- _About this exercise_
Each entry in the listing below should be returned precisely as it is.

- _Material provided_

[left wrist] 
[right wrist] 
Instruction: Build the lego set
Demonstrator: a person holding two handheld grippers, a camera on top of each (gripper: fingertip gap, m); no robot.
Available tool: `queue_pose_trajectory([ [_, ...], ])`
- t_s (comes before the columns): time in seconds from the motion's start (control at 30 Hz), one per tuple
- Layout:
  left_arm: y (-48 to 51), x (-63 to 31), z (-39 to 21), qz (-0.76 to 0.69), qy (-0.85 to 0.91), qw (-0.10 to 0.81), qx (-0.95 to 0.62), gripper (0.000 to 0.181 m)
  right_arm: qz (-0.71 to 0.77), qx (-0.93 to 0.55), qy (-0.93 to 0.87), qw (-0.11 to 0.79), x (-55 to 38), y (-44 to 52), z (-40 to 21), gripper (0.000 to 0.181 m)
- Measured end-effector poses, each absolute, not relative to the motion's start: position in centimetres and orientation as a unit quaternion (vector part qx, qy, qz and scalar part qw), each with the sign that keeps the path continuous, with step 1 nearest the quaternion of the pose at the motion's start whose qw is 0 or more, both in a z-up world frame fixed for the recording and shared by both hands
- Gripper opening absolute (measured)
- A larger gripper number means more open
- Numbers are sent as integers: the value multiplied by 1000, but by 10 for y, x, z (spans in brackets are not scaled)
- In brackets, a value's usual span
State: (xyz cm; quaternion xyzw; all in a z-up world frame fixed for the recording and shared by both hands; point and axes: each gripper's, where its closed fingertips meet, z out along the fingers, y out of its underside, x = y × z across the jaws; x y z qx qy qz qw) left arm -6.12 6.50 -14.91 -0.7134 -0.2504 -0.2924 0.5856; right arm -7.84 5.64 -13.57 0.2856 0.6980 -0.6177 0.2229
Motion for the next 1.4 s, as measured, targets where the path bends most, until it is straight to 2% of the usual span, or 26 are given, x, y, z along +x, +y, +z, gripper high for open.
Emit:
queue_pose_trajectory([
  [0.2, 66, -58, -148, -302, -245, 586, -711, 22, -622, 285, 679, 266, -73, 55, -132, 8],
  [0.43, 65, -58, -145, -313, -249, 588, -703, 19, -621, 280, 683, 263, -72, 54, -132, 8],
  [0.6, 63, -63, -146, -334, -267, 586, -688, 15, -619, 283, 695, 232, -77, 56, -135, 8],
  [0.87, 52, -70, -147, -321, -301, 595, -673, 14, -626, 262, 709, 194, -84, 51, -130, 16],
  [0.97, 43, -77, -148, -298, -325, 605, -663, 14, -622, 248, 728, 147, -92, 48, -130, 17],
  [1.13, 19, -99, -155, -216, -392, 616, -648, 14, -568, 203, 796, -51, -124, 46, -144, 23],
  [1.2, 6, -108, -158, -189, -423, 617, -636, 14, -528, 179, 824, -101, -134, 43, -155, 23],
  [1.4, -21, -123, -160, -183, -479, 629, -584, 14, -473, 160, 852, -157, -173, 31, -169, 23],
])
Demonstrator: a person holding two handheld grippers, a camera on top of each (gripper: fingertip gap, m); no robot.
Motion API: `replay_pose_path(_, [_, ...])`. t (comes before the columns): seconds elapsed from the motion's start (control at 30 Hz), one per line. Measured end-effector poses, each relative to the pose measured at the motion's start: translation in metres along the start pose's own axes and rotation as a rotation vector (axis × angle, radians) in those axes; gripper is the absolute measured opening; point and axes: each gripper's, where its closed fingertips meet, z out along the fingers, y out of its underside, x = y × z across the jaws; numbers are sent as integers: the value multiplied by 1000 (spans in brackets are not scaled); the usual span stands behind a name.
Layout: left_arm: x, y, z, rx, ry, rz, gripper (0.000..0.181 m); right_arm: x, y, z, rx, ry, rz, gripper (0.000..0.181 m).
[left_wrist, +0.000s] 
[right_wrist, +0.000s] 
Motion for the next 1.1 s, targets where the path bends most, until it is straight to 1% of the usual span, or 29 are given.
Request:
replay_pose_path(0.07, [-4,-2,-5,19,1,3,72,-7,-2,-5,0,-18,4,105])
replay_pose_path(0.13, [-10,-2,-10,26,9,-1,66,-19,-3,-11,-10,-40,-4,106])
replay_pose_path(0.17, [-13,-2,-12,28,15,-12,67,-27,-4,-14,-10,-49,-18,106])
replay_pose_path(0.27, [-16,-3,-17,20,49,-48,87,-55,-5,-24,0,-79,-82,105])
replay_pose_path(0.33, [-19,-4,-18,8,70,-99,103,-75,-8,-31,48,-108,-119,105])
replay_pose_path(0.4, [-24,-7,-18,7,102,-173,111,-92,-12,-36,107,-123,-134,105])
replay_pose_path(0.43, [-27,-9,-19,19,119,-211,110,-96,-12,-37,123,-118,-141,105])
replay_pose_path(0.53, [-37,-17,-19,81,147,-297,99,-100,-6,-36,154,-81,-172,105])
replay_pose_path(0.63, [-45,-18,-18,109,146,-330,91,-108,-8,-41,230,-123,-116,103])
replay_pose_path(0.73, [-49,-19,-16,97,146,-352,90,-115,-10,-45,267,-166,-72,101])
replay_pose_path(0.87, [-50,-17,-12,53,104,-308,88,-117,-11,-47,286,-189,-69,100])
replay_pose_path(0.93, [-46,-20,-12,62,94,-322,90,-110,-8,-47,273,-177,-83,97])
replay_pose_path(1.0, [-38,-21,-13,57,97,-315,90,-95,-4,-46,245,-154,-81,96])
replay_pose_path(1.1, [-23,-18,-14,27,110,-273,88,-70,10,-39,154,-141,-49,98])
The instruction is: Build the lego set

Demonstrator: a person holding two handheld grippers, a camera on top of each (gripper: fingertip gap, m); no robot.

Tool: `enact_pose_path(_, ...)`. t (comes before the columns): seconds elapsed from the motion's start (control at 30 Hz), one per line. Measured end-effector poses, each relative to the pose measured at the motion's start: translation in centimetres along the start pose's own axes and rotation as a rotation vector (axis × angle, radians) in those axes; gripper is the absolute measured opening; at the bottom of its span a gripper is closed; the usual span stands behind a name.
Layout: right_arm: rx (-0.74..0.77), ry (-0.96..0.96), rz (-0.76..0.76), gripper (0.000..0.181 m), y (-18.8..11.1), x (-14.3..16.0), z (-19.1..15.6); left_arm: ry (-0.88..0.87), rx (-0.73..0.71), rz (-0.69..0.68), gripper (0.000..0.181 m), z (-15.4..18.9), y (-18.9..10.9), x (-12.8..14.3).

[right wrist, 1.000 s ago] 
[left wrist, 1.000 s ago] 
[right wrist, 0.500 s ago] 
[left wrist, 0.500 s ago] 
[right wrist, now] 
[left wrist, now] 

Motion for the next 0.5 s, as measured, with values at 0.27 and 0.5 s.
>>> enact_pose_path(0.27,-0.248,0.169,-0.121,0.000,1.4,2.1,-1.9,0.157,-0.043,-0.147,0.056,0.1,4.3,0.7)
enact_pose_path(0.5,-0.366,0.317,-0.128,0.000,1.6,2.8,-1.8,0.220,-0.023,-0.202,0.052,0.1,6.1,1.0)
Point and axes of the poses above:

- _Response for this exercise_
[left wrist] 
[right wrist] 
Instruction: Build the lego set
Demonstrator: a person holding two handheld grippers, a camera on top of each (gripper: fingertip gap, m); no robot.
Available tool: `queue_pose_trajectory([ [_, ...], ])`
- t_s (comes before the columns): time in seconds from the motion's start (control at 30 Hz), one per tuple
- Layout:
  left_arm: y (-48 to 51), x (-63 to 31), z (-39 to 21), qz (-0.76 to 0.69), qy (-0.85 to 0.91), qw (-0.10 to 0.81), qx (-0.95 to 0.62), gripper (0.000 to 0.181 m)
  right_arm: qz (-0.71 to 0.77), qx (-0.93 to 0.55), qy (-0.93 to 0.87), qw (-0.11 to 0.79), x (-55 to 38), y (-44 to 52), z (-40 to 21), gripper (0.000 to 0.181 m)
- Measured end-effector poses, each absolute, not relative to the motion's start: position in centimetres and orientation as a unit quaternion (vector part qx, qy, qz and scalar part qw), each with the sign that keeps the path continuous, with step 1 nearest the quaternion of the pose at the motion's start whose qw is 0 or more, both in a z-up world frame fixed for the recording and shared by both hands
- Gripper opening absolute (measured)
- A larger gripper number means more open
- Numbers are sent as integers: the value multiplied by 1000, but by 10 for y, x, z (spans in brackets are not scaled)
- In brackets, a value's usual span
State: (xyz cm; quaternion xyzw; all in a z-up world frame fixed for the recording and shared by both hands; point and axes: each gripper's, where its closed fingertips meet, z out along the fingers, y out of its underside, x = y × z across the jaws; x y z qx qy qz qw) left arm -6.12 6.50 -14.91 -0.7134 -0.2504 -0.2924 0.5856; right arm -7.84 5.64 -13.57 0.2856 0.6980 -0.6177 0.2229
Motion for the next 1.4 s, as measured, targets where the path bends most, until it is straight to 2% of the usual span, or 26 are given, x, y, z along +x, +y, +z, gripper high for open.
Emit:
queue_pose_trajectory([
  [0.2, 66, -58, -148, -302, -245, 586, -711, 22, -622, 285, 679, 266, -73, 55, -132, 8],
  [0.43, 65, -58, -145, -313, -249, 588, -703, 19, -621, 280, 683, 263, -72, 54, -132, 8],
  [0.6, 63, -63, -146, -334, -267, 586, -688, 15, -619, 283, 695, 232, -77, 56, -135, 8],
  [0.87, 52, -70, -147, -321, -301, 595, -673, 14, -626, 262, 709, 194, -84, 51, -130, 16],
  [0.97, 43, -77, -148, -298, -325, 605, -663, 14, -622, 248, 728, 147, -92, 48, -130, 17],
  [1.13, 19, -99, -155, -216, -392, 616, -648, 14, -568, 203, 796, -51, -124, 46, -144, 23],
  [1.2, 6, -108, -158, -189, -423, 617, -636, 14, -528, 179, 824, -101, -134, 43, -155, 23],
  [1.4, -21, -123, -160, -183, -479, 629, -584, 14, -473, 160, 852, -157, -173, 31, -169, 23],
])
Demonstrator: a person holding two handheld grippers, a camera on top of each (gripper: fingertip gap, m); no robot.
Motion API: `replay_pose_path(_, [_, ...])`. t (comes before the columns): seconds elapsed from the motion's start (control at 30 Hz), one per line. Measured end-effector poses, each relative to the pose measured at the motion's start: translation in metres along the start pose's own axes and rotation as a rotation vector (axis × angle, radians) in those axes; gripper is the absolute measured opening; point and axes: each gripper's, where its closed fingertips meet, z out along the fingers, y out of its underside, x = y × z across the jaws; numbers are sent as integers: the value multiplied by 1000 (spans in brackets are not scaled); the usual span stands behind a name.
Layout: left_arm: x, y, z, rx, ry, rz, gripper (0.000..0.181 m); right_arm: x, y, z, rx, ry, rz, gripper (0.000..0.181 m).
[left_wrist, +0.000s] 
[right_wrist, +0.000s] 
Motion for the next 1.1 s, targets where the path bends most, until it is straight to 1% of the usual span, or 29 are given.
Request:
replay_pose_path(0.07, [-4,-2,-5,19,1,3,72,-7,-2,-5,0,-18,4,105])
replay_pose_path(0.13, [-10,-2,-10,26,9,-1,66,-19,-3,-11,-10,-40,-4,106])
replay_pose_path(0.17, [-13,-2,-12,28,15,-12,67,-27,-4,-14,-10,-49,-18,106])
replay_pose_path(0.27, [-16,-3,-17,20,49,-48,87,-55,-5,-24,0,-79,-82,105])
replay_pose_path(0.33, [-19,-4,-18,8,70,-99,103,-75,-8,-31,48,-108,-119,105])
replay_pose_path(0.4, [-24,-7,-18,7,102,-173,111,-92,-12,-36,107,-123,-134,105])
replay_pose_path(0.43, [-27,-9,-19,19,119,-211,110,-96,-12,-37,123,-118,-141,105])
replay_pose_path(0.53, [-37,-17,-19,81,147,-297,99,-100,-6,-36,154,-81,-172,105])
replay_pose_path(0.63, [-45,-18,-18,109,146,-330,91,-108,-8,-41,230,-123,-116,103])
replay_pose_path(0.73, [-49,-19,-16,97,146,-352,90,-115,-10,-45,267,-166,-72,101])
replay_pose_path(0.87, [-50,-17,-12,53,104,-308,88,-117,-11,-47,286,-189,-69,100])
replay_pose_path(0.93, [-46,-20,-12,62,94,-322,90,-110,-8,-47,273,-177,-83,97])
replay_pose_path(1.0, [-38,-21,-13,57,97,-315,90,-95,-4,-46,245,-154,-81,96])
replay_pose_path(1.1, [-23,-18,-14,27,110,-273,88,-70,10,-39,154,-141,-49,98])
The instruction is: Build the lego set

Demonstrator: a person holding two handheld grippers, a camera on top of each (gripper: fingertip gap, m); no robot.

Tool: `enact_pose_path(_, ...)`. t (comes before the columns): seconds elapsed from the motion's start (control at 30 Hz), one per line. Measured end-effector poses, each relative to the pose measured at the motion's start: translation in centimetres along the start pose's own axes and rotation as a rotation vector (axis × angle, radians) in those axes; gripper is the absolute measured opening; at the bottom of its span a gripper is closed; the usual span stands behind a name.
Layout: right_arm: rx (-0.74..0.77), ry (-0.96..0.96), rz (-0.76..0.76), gripper (0.000..0.181 m), y (-18.8..11.1), x (-14.3..16.0), z (-19.1..15.6); left_arm: ry (-0.88..0.87), rx (-0.73..0.71), rz (-0.69..0.68), gripper (0.000..0.181 m), z (-15.4..18.9), y (-18.9..10.9), x (-12.8..14.3).

[right wrist, 1.000 s ago] 
[left wrist, 1.000 s ago] 
[right wrist, 0.500 s ago] 
[left wrist, 0.500 s ago] 
[right wrist, now] 
[left wrist, now] 

Motion for the next 0.5 s, as measured, with values at 0.27 and 0.5 s.
>>> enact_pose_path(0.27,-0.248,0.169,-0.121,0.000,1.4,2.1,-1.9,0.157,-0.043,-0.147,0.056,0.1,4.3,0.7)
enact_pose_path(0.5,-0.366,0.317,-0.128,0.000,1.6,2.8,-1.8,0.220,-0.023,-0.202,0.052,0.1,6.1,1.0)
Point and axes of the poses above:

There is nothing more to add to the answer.